1000hrs to 1030hrs local time: Protesters started arriving in trickles despite the presence of the security operatives. It was discovered that their primary aim of being around the Unity Fountain was due to the high powered guests lodging in the overlooking Transcorp Hilton Hotel. Apparently, they had come to participate in Nigeria’s Centenary celebration. Protesters were allowed to converge without incidence. About 30+ individuals had come at this time.

Media presence recorded are as follows:

  • Daar Communications AIT and Raypower FM
  • Today FM
  • Daily Trust
  • VOA Hausa


1030hrs to 1100hrs: There was a low key protest where the protesters individually and as a group voiced their concern at the heightened insecurity in the North East. Some of the protesters had to be calmed down with some shedding tears at the thought of helplessness and apathy perceived to be shown the Federal Government.
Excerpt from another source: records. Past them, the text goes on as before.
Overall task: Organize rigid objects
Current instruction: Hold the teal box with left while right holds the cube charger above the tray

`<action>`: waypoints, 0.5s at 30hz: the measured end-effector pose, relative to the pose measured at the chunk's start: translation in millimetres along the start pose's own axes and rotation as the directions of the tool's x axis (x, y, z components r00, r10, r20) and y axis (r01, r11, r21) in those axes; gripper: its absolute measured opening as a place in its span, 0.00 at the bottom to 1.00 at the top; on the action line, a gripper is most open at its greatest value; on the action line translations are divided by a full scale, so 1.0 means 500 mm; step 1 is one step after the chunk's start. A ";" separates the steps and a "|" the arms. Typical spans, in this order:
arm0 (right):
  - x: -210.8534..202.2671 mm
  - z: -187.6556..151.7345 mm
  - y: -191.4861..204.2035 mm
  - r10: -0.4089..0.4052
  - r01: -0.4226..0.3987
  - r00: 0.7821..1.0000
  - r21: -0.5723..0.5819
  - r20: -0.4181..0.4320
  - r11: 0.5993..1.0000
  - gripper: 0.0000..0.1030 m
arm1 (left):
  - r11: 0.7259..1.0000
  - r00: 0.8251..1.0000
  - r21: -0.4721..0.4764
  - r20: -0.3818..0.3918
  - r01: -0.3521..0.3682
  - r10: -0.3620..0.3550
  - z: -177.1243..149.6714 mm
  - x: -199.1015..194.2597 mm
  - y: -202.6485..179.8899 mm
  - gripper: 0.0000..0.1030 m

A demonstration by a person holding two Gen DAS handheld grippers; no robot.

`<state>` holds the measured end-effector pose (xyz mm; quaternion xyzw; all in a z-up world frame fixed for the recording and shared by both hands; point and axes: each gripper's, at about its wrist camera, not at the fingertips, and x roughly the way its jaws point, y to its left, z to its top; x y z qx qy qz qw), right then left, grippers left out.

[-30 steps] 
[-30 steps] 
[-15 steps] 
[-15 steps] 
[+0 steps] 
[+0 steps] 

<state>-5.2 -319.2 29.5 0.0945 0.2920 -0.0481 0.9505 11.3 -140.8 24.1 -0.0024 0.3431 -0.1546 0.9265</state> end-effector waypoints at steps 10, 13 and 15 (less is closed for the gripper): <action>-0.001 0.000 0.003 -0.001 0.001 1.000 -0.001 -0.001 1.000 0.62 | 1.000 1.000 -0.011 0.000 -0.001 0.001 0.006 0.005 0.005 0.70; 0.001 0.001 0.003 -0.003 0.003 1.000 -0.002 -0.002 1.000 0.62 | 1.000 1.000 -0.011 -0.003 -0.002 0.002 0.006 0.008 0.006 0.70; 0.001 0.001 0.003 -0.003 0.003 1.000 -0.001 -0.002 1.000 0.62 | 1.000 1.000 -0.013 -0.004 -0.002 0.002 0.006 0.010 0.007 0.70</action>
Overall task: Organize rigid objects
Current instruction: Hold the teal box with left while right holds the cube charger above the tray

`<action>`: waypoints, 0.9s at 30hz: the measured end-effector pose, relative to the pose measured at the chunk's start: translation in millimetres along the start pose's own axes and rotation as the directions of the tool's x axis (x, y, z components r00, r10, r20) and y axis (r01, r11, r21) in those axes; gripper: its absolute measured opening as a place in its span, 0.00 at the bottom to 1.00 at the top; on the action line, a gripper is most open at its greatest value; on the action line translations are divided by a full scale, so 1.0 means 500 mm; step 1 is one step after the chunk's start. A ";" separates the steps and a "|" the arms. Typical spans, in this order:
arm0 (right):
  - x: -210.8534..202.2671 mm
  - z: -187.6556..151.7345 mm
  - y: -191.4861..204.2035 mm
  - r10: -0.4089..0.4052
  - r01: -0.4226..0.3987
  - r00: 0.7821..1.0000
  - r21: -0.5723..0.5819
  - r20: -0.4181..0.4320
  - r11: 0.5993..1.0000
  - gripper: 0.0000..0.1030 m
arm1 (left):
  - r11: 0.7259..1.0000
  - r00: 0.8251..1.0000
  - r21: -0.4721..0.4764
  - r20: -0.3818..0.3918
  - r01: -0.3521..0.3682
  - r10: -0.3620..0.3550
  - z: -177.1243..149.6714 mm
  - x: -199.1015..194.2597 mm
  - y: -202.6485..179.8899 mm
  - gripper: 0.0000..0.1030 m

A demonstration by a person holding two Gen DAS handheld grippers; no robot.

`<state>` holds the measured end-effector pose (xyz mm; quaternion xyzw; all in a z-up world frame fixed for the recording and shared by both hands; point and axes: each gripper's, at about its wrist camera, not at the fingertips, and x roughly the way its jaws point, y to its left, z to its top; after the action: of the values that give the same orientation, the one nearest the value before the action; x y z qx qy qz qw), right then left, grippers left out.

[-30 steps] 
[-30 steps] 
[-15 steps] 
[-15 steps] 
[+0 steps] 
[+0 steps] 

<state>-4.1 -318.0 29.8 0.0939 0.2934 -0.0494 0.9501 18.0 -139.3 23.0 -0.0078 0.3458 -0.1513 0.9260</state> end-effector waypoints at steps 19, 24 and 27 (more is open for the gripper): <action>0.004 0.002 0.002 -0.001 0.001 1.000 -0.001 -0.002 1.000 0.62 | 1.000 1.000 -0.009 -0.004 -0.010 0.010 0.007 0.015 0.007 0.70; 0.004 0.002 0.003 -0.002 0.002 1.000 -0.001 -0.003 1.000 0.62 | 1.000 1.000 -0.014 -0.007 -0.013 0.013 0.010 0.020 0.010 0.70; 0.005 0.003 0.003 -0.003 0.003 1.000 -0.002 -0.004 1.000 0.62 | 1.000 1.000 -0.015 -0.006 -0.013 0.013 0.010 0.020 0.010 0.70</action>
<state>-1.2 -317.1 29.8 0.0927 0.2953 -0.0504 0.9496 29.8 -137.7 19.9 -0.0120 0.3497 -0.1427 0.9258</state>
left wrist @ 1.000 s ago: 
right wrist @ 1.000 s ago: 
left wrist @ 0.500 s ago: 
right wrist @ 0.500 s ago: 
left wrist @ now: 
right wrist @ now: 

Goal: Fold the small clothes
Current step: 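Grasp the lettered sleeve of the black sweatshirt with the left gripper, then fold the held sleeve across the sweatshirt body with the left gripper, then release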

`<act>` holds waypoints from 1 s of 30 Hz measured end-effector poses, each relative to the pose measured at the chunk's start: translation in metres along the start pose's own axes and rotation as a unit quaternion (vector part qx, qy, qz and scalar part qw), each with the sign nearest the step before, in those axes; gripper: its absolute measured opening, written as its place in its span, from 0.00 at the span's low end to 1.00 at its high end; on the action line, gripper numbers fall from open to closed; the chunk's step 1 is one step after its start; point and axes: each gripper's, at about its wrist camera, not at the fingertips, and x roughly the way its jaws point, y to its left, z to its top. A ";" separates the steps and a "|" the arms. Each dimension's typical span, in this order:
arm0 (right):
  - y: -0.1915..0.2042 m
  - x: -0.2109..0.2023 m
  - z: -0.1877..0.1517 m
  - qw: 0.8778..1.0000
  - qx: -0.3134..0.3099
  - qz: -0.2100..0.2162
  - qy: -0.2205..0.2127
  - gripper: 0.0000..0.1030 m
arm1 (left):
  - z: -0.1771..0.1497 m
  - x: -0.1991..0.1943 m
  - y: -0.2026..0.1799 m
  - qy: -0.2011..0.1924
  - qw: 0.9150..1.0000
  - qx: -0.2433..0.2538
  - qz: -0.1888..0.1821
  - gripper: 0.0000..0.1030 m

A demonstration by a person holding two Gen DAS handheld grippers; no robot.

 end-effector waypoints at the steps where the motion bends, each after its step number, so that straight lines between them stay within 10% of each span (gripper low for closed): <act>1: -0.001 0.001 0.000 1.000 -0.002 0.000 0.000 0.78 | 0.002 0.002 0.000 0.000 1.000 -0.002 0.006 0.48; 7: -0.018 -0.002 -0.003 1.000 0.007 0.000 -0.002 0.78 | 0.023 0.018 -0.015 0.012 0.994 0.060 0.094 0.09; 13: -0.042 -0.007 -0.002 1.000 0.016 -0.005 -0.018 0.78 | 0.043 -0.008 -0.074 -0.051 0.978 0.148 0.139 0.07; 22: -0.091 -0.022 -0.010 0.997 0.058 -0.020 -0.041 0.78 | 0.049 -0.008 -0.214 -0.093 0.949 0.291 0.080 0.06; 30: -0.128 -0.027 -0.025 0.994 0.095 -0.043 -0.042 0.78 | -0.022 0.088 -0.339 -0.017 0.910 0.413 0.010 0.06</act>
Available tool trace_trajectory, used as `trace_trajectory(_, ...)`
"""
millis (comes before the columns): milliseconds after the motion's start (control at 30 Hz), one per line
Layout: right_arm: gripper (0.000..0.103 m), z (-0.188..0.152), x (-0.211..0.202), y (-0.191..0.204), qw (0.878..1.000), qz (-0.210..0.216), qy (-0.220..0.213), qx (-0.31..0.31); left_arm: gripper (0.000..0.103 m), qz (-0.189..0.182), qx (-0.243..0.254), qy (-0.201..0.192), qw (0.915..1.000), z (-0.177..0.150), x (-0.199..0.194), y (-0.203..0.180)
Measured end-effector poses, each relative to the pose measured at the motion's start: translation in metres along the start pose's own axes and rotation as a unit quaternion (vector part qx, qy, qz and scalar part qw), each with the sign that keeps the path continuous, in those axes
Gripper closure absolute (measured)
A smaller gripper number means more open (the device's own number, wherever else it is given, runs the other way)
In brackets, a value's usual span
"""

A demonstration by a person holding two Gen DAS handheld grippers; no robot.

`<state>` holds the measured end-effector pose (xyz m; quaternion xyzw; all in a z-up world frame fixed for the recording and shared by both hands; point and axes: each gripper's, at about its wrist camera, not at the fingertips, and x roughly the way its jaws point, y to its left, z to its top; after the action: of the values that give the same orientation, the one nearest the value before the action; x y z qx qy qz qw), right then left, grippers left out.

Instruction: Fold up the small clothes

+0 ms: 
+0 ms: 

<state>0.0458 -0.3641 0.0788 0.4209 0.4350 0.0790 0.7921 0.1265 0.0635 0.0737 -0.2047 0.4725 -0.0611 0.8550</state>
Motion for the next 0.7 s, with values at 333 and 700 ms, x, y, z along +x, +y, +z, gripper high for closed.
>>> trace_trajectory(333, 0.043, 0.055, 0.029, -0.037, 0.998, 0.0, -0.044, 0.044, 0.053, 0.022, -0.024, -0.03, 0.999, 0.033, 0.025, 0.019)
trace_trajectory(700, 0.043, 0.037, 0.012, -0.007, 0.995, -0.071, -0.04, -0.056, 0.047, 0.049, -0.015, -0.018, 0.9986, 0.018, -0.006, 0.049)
All of these were captured by the media houses present. Individuals also took photographs with their smartphones and others used the opportunity to network and catch up on old times with friends.

even more

1100hrs to 1130hrs: There was a subtle attempt by the operatives present to warn us of intending arrests and disperse of protesters. An option was given for us to use the Millennium Park across the road as we where embarrassing the Government. A handfull of protesters bought the call. Several others shouted a resounding “NO” and suddenly, the grabbing and arrests began in earnest. An overzealous operative released a can of tear gas and folks just started walking as quickly as they can out of the Unity Fountain Arena.


1130hrs to 1200hrs: The arrested protesters ranging between 12 to 15 had one feature in common. They all seemed to be glad that they were about to become true heroes. Reasons for arrests ranged from writing out grievances on cardboard papers to holding out hurriedly scribbled grievances. After about 20 minutes, of seating at the back of waiting Hilux vans, the arrested protesters were released. At this point, the protest was deemed over and access to the Unity Fountain closed off.

tear gas

Testimonials from the protesters:

Whoever initiated the Unity Fountain protest is a genius – the intent was quite understood there, on realizing that it’s to embarrass guests coming to Transcorp Hilton for the Centenary jamboree.
One mystery remains, even at the venue nobody claimed authorship of the broadcast that had us converged.

Gimba Kakanda via facebook.

It was deemed peaceful but the Nigeria Police Force tried to remove the peace therein.
They briefly arrested about 15+ folks and suddenly realized their folly and reversed the action. The priceless moment for me was seeing the grin and smile on the faces of the folks arrested. They truly wanted to go to jail for the sake of country.
I got lucky as none of the officers stopped me nor made an attempt to arrest me. Why? I do not know.

Blossom Ozurumba via facebook.

Our young girls are missing, our boys are slaughtered like goats. I am not speaking as an Igbo neither am I a Christian rather a Nigerian. There were no guns all we had were our hands and voices yet armed security men with tear gas were all over the place. My heart is heavy, I don’t know who’s the next victim of Boko Haram.

Chijioke Ogbogu via Instagram

Lessons from the protest (In my own words):

  1. Folks got wind of a protest against #BornoYobeMassacre on Social Media. Armed with a collective sense of worry, they came out to stay stop.
  2. There was no room for riding on the shoulder of an offline protest to stardom. I am proud of the folks that came out for #BornoYobeMassacre protest.
  3. To all that came out for the unsuccessful #BornoYobeMassacre protest, I celebrate you. Guns on both sides of the road and you cared less.
  4. To all that insist that any protest against #BornoYobeMassacre must hold in Borno and Yobe, you are right. Stage one and invite all of us.
  5. To all that conquered their fears and came out for the #BornoYobeMassacre protest, stay focused and above all, stay blessed.
  6. Finally, to all that came out for #BornoYobeMassacre protest, there are folks that would have loved to come but just couldn’t. Respect that.